Toch ziet Lavreysen ook mogelijkheden voor zichzelf om van dit toernooi te profiteren. Het feit dat zijn tegenstanders op de baan verschijnen, geeft hem de kans hun rijstijlen te analyseren. Op zoek naar patronen kan de regerend wereld- en olympisch kampioen daar zijn tactiek op aanpassen als hij dat nodig acht. „De vorige olympische cyclus was Jeffrey Hoogland mijn grootste concurrent en die zag ik dagelijks. Ik wist precies: dit is wat ik moet verslaan. Nu komt de concurrentie uit Australië, Trinidad en Tobago, Japan. Die zie ik veel minder, dus ik kan de tegenstand minder goed peilen.”
Over the hill
Wat ook belangrijk is richting de Spelen is de overwinning op de teamsprint, zegt een opgetogen Kordi na de winst van zijn ploeg op vrijdagavond. „Dat geeft de jongens het zelfvertrouwen dat ze nog steeds de beste ter wereld zijn.” Na tussen 2018 en 2021 vier keer wereldkampioen te zijn geworden, werd Nederland vorig jaar verrassend verslagen door Australië. „Veel mensen dachten dat we misschien over the hill waren”, zegt Kordi. „We hebben nu laten zien dat we nog altijd zo goed zijn als we altijd zijn geweest.”

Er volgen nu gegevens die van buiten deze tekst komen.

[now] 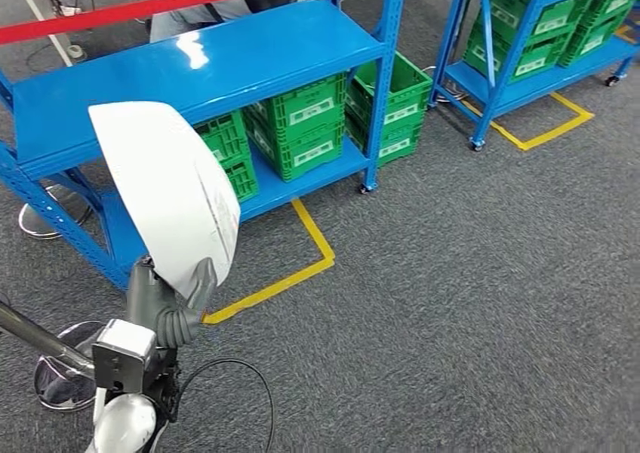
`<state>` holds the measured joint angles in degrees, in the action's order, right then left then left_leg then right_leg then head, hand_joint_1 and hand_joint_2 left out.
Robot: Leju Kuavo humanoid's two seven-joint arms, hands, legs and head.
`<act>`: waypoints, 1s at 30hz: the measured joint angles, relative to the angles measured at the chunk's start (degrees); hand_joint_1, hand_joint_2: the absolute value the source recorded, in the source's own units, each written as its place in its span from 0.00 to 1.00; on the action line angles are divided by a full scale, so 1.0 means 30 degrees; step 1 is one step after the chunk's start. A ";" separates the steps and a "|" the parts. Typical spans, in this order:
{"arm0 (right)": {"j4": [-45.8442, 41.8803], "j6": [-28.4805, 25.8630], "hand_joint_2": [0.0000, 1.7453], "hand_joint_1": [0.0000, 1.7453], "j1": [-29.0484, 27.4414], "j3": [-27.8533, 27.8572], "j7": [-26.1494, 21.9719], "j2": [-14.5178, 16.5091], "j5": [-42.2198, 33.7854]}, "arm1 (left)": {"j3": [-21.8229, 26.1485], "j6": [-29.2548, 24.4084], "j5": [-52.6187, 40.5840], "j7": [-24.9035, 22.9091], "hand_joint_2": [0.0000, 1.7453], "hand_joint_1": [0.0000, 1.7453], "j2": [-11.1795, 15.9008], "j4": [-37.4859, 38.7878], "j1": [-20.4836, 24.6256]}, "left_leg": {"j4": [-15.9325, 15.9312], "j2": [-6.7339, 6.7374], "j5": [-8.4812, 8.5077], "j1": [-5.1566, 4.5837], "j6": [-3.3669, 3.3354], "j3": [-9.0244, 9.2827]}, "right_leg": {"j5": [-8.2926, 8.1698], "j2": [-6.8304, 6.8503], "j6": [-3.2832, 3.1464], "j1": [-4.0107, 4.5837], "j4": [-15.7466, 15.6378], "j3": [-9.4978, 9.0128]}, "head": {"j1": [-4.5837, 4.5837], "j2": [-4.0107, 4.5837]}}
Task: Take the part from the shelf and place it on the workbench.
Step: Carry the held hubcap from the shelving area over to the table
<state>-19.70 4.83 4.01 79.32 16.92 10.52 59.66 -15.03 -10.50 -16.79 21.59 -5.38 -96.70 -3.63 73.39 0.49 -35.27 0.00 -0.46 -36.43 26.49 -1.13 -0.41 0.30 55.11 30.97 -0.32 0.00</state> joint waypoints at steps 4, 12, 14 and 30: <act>-0.0060 -0.0022 1.00 0.00 0.0022 0.0091 0.0002 0.0137 -0.0082 | 0.0029 0.0630 -0.0013 0.0036 1.00 1.00 0.0009 0.0086 0.0114 | -0.4287 -0.1076 0.1472 -0.0205 -0.0638 0.3084 | -0.0529 -0.0932 0.0090 0.0170 0.0473 0.1056 | -0.0004 0.0000; -0.0257 -0.0060 1.00 0.00 -0.0061 0.0162 0.0015 0.0233 -0.0211 | 0.0159 0.1109 0.0005 0.0211 1.00 1.00 -0.0031 0.0177 0.0176 | -0.5986 -0.0072 0.2017 0.0003 -0.0868 0.3054 | 0.0977 -0.0085 0.0874 -0.0015 0.3647 0.3205 | -0.0257 0.0000; -0.0259 -0.0062 1.00 0.00 -0.0058 0.0166 0.0022 0.0237 -0.0217 | 0.0200 0.1169 -0.0009 0.0233 1.00 1.00 -0.0020 0.0197 0.0147 | -0.5957 0.0464 0.2186 0.0013 -0.0791 0.2801 | 0.1884 0.0204 0.1172 -0.0243 0.5768 0.3864 | -0.0263 0.0000; -0.0394 -0.0051 1.00 0.00 -0.0041 0.0166 -0.0036 0.0322 -0.0177 | 0.0304 0.1893 -0.0231 0.0328 1.00 1.00 0.0011 0.0275 0.0435 | 0.0066 0.0010 -0.0539 0.0184 0.0282 0.0129 | -0.0091 -0.0256 0.0080 -0.0239 0.0396 0.0468 | -0.0046 0.0000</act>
<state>-20.88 4.68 3.89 79.82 16.81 11.49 59.13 -14.12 -4.82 -17.48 22.58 -5.35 -95.87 -2.32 73.59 0.52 -36.89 0.55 0.39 -36.04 26.21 -1.90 -0.17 -0.41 56.30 32.37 -0.45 0.00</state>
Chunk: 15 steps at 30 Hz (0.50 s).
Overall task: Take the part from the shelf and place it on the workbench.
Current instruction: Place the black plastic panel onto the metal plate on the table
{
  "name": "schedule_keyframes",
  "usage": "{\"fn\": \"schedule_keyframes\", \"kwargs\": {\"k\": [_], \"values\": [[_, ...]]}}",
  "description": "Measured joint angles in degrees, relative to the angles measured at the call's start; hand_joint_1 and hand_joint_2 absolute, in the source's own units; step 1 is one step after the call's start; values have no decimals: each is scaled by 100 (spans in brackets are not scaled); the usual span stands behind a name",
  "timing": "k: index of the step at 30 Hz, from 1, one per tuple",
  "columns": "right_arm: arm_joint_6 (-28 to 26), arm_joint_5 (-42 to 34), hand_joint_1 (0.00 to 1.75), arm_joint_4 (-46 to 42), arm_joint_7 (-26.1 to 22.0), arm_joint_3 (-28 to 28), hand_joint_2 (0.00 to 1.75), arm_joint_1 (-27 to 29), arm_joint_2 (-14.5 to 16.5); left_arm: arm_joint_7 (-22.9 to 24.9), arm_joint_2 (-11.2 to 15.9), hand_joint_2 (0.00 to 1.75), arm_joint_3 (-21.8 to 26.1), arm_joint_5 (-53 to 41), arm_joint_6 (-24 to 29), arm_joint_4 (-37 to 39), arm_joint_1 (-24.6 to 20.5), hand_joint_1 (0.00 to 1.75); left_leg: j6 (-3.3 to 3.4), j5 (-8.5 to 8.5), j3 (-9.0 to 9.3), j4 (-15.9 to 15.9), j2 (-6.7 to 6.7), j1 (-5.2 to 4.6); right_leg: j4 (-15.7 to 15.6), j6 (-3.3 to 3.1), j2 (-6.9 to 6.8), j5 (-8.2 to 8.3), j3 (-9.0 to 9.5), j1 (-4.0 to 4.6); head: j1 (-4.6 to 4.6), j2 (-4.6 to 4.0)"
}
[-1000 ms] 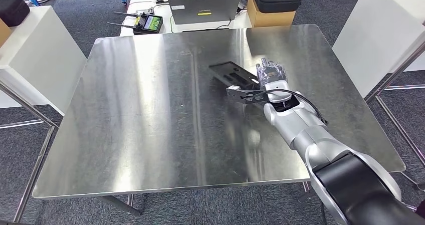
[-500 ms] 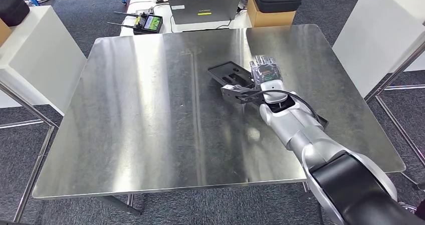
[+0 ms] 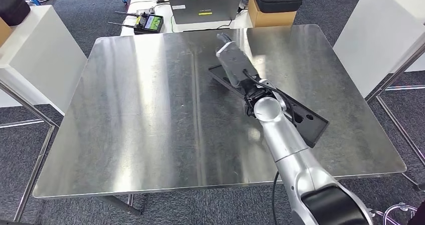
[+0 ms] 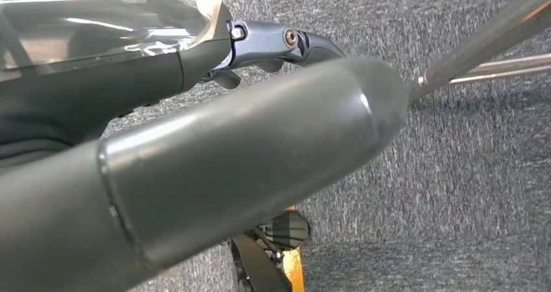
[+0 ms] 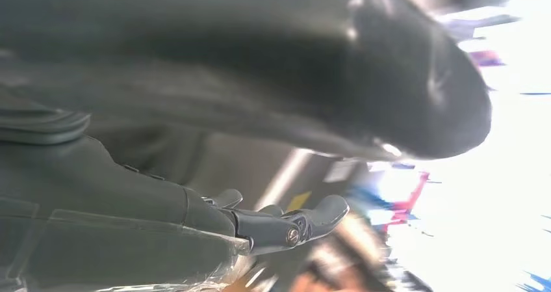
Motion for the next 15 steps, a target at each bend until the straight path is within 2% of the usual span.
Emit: {"fn": "schedule_keyframes", "kwargs": {"k": [5, 9, 11, 15], "values": [[330, -971, 0, -1199, -212, -226, 0, 580, 21, -102, -4, 0, 76, 4, 26, 4, 28, 0, 4, -10, -1, 1, 6, -9, -4, 0, 2, 0, 1, -6, 1, 1], [1215, -2768, 0, -2179, -710, -214, 0, 1161, 22, -347, -9, 0, 161, 8, 37, 4, 50, 0, 5, -11, 4, 4, 3, -10, -5, 1, 1, 0, 2, -6, -1, 1], [1449, -3414, 0, -2797, -954, -163, 0, 1537, 22, -464, -16, 0, 203, 19, 15, 4, 73, 0, 7, -15, 3, 4, 3, -9, -5, 1, 2, -2, 2, -6, -1, 1], [1527, -3891, 0, -3947, -1328, -105, 0, 2358, -15, -627, -37, 0, 295, 55, -37, 5, 127, 0, 3, -36, 9, 2, 8, -9, -6, -3, 6, -17, 5, -5, 0, 1]]}}
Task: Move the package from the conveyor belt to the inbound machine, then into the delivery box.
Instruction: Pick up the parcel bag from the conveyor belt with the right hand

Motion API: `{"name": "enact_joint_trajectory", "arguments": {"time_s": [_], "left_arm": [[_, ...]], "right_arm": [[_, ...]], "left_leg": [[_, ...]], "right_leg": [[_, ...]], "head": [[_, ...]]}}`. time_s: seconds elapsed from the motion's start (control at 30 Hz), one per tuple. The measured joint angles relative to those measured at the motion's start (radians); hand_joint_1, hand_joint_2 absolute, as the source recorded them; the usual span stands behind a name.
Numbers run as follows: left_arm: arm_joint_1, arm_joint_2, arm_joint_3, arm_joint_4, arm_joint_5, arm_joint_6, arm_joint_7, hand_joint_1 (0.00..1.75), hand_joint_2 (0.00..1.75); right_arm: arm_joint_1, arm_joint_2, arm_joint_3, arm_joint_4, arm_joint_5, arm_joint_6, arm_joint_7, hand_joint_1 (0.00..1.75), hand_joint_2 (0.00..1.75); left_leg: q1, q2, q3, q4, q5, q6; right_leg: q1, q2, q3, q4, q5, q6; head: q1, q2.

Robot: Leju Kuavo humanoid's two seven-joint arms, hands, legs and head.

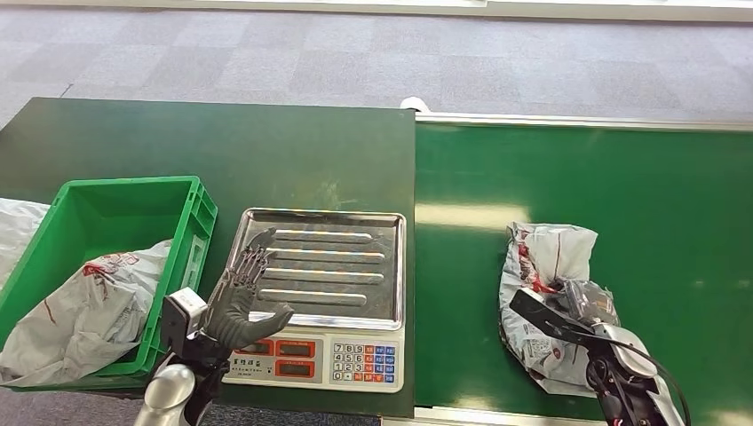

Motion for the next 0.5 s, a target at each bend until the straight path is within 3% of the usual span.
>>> {"name": "enact_joint_trajectory", "arguments": {"time_s": [0.5], "left_arm": [[0.008, 0.0, 0.007, -0.008, 0.0, 0.0, 0.0, 0.0, 1.75]], "right_arm": [[-0.001, 0.001, 0.023, 0.011, 0.0, 0.0, 0.0, 1.75, 1.75]], "left_leg": [[0.0, 0.0, -0.001, 0.0, 0.0, 0.0]], "right_leg": [[0.0, 0.0, 0.0, 0.0, 0.0, 0.0]], "head": [[0.0, 0.0]]}}
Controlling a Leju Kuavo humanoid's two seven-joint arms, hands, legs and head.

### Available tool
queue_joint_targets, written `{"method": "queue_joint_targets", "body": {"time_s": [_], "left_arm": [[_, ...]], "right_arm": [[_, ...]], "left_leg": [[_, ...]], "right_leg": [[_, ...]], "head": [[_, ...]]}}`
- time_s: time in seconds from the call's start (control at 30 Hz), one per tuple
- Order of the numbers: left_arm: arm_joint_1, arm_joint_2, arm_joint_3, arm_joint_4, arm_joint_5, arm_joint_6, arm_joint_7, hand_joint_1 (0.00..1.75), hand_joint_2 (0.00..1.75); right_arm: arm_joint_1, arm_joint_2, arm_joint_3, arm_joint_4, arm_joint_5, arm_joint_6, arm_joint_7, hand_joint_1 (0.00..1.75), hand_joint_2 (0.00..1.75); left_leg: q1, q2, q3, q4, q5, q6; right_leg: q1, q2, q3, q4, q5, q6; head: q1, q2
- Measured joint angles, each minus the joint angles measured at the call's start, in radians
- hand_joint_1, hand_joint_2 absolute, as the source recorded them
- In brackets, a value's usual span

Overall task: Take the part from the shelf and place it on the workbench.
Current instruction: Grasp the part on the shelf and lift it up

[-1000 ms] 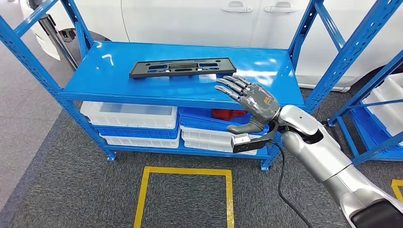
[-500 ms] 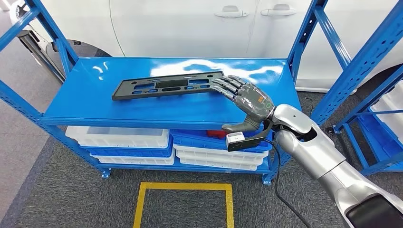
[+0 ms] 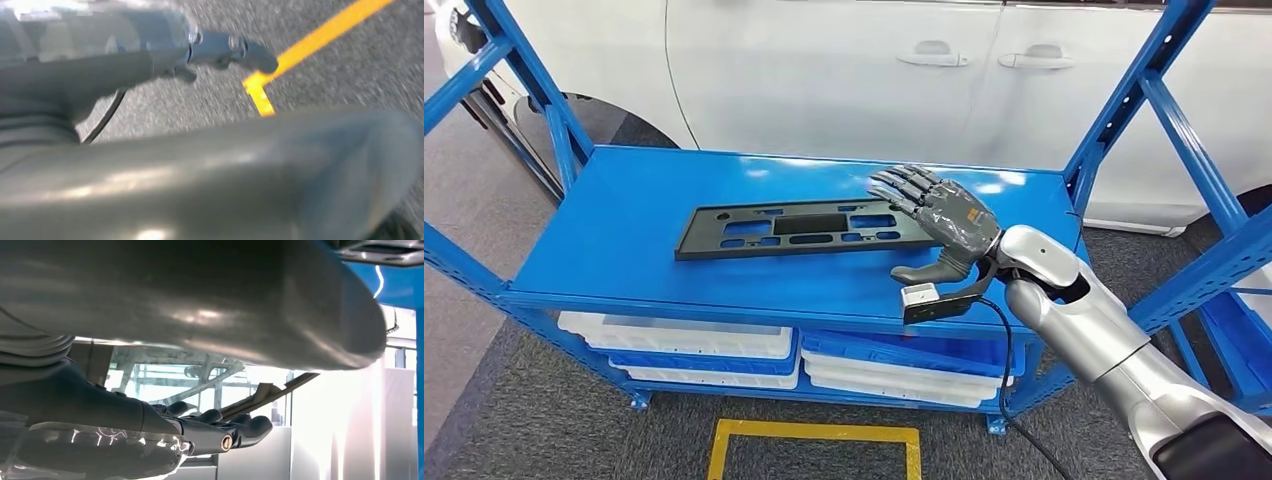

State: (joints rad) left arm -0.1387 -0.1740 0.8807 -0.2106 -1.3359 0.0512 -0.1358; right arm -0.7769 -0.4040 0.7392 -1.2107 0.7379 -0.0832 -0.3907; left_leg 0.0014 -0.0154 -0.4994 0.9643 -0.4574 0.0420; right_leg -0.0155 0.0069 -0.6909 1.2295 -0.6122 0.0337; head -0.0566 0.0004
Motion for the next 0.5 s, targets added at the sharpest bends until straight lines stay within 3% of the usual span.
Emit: {"method": "queue_joint_targets", "body": {"time_s": [0.03, 0.1, 0.13, 0.17, 0.27, 0.33, 0.4, 0.43, 0.47, 0.5], "left_arm": [[0.000, -0.001, 0.000, 0.000, 0.000, 0.000, -0.001, 0.00, 0.00], [0.000, -0.004, 0.000, 0.001, -0.002, 0.001, -0.002, 0.00, 0.00], [-0.001, -0.005, 0.000, 0.002, -0.002, 0.001, -0.003, 0.00, 0.00], [-0.003, -0.006, -0.001, 0.002, -0.003, 0.002, -0.003, 0.00, 0.00], [-0.009, -0.005, -0.001, 0.003, -0.003, 0.003, -0.005, 0.00, 0.00], [-0.011, -0.004, -0.002, 0.003, -0.003, 0.004, -0.008, 0.00, 0.00], [-0.011, -0.004, -0.003, 0.003, -0.004, 0.002, -0.011, 0.00, 0.00], [-0.010, -0.004, -0.004, 0.003, -0.005, 0.001, -0.012, 0.00, 0.00], [-0.010, -0.004, -0.006, 0.003, -0.006, 0.000, -0.013, 0.00, 0.00], [-0.009, -0.004, -0.008, 0.003, -0.006, -0.001, -0.013, 0.00, 0.00]], "right_arm": [[0.004, 0.000, 0.000, 0.001, -0.001, 0.000, -0.002, 0.00, 0.00], [0.012, 0.000, 0.002, 0.006, -0.003, -0.002, -0.007, 0.00, 0.00], [0.014, 0.002, 0.004, 0.009, -0.006, -0.004, -0.010, 0.00, 0.00], [0.017, 0.004, 0.006, 0.013, -0.008, -0.006, -0.013, 0.00, 0.00], [0.021, 0.025, 0.011, 0.026, -0.014, -0.018, -0.020, 0.00, 0.00], [0.025, 0.048, 0.015, 0.037, -0.014, -0.029, -0.016, 0.00, 0.87], [0.042, 0.074, 0.021, 0.049, -0.007, -0.046, -0.004, 0.00, 1.75], [0.055, 0.087, 0.024, 0.056, -0.001, -0.057, 0.004, 0.00, 1.75], [0.069, 0.099, 0.028, 0.061, 0.006, -0.068, 0.011, 0.00, 1.75], [0.084, 0.110, 0.031, 0.066, 0.012, -0.079, 0.016, 0.00, 1.75]], "left_leg": [[-0.002, -0.001, 0.016, 0.000, -0.012, 0.000], [-0.006, -0.002, 0.040, 0.002, -0.035, -0.004], [-0.008, -0.003, 0.045, 0.002, -0.046, -0.009], [-0.009, -0.003, 0.050, 0.006, -0.052, -0.014], [-0.010, -0.002, 0.050, 0.032, -0.056, -0.029], [-0.006, 0.000, 0.008, 0.110, -0.076, -0.040], [0.001, 0.003, -0.072, 0.233, -0.132, -0.054], [0.005, 0.003, -0.110, 0.278, -0.156, -0.059], [0.008, 0.004, -0.134, 0.295, -0.162, -0.063], [0.010, 0.006, -0.141, 0.275, -0.140, -0.065]], "right_leg": [[0.002, -0.001, 0.002, -0.059, 0.048, -0.006], [0.011, -0.002, 0.017, -0.186, 0.191, -0.024], [0.015, -0.002, 0.023, -0.223, 0.239, -0.032], [0.018, 0.000, 0.026, -0.241, 0.264, -0.039], [0.014, 0.004, 0.040, -0.248, 0.263, -0.052], [0.009, 0.004, 0.052, -0.253, 0.257, -0.060], [0.008, 0.004, 0.057, -0.253, 0.249, -0.065], [0.008, 0.004, 0.060, -0.252, 0.244, -0.064], [0.008, 0.004, 0.063, -0.251, 0.239, -0.063], [0.007, 0.004, 0.067, -0.249, 0.234, -0.061]], "head": [[0.000, 0.000], [0.000, 0.000], [0.000, 0.000], [0.000, 0.000], [0.000, 0.000], [0.000, 0.000], [0.000, 0.000], [0.000, 0.000], [0.000, 0.000], [0.000, 0.000]]}}
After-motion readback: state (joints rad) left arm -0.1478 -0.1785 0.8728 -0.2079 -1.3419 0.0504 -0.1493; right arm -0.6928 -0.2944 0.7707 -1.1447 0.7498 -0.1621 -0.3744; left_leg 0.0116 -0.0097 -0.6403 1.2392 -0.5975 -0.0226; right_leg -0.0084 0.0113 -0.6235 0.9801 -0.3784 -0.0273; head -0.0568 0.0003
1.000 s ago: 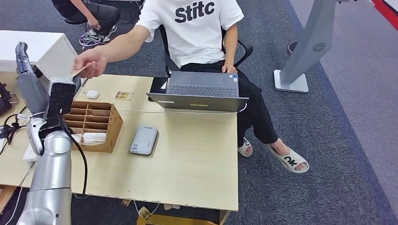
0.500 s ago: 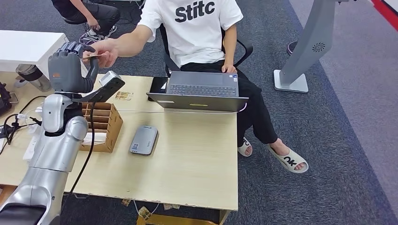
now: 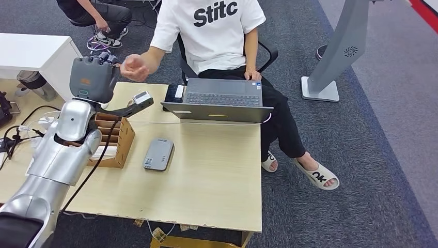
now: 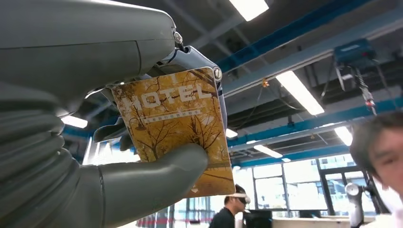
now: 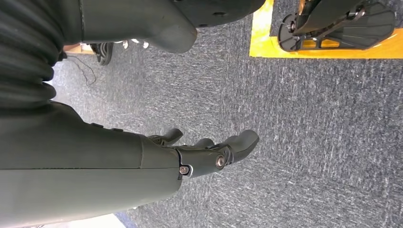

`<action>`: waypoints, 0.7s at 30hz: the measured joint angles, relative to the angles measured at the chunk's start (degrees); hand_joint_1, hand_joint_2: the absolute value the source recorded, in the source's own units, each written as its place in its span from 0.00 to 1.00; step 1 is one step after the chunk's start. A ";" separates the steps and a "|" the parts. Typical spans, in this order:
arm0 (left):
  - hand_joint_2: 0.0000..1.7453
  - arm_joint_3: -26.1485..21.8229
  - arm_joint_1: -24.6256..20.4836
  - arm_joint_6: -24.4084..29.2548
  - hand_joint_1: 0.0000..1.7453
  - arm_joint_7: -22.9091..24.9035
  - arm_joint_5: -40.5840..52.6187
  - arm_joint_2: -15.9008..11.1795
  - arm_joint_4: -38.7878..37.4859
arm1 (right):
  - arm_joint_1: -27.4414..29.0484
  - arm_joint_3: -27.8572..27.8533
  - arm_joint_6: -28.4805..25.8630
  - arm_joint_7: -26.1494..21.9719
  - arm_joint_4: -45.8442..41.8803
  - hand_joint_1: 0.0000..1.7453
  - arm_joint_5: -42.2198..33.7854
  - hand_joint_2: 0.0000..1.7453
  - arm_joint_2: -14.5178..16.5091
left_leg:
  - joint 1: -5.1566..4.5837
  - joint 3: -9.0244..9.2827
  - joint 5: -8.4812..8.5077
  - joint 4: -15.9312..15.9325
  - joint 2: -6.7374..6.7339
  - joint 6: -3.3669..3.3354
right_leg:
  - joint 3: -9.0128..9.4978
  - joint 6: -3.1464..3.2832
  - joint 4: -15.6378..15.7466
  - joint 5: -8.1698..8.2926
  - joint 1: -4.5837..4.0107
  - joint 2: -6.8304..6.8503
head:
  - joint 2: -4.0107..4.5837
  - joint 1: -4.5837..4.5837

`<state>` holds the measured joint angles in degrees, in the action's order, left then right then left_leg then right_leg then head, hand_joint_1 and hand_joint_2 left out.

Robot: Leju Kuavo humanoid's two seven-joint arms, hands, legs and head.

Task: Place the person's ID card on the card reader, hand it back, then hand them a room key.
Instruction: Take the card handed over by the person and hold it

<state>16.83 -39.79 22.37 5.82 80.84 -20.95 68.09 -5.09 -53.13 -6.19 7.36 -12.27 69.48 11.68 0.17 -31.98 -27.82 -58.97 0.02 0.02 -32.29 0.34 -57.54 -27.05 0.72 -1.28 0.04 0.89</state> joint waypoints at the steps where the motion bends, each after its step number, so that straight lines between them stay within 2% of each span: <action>1: 1.00 1.02 0.34 -0.58 1.00 0.66 1.44 -0.43 -0.07 | 0.04 0.00 0.07 0.01 0.02 0.00 0.00 1.00 0.02 | 0.00 -0.01 0.00 0.00 0.00 0.00 | 0.00 0.00 0.00 0.00 0.00 0.00 | 0.01 0.01; 6: 1.00 4.77 4.78 -3.36 1.00 3.09 6.71 -2.46 0.95 | 0.21 -0.02 0.17 0.01 0.15 0.00 -0.26 1.00 0.08 | 0.00 -0.02 0.00 0.01 -0.01 0.00 | -0.01 0.00 -0.01 0.00 0.00 -0.01 | 0.00 0.01; 13: 1.00 6.71 13.36 -5.98 1.00 4.70 8.13 -4.83 5.53 | 0.35 -0.02 -0.14 -0.24 0.23 0.00 -0.86 1.00 0.08 | 0.00 -0.05 -0.01 0.02 -0.02 0.00 | -0.05 0.01 0.00 -0.01 0.00 0.00 | 0.00 0.01; 21: 1.00 7.28 19.45 -7.36 1.00 4.38 8.14 -5.15 6.64 | 0.47 -0.02 -0.57 -0.57 0.28 0.00 -1.05 1.00 0.14 | 0.00 -0.05 0.01 0.01 0.00 0.00 | -0.05 0.00 0.00 0.00 0.00 0.02 | -0.01 0.01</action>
<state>24.11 -20.34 15.01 10.21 88.98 -26.10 74.73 -4.63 -53.16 -6.76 6.78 -11.99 68.42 11.82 0.16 -32.04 -27.81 -58.96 0.02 0.03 -32.34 0.34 -57.54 -27.06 0.72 -1.27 0.03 0.89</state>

Lavreysen is na de overwinning euforisch. „Dat we nu weer een jaar die trui aanmogen, is echt héérlijk”, zegt hij grijnzend. Hij heeft nooit getwijfeld of Nederland de beste was op de teamsprint, zegt hij. Maar tijd om er heel lang bij stil te staan geeft hij zichzelf niet. „Het is nu de kunst om emoties uit te schakelen en de focus weer op morgen te verleggen.”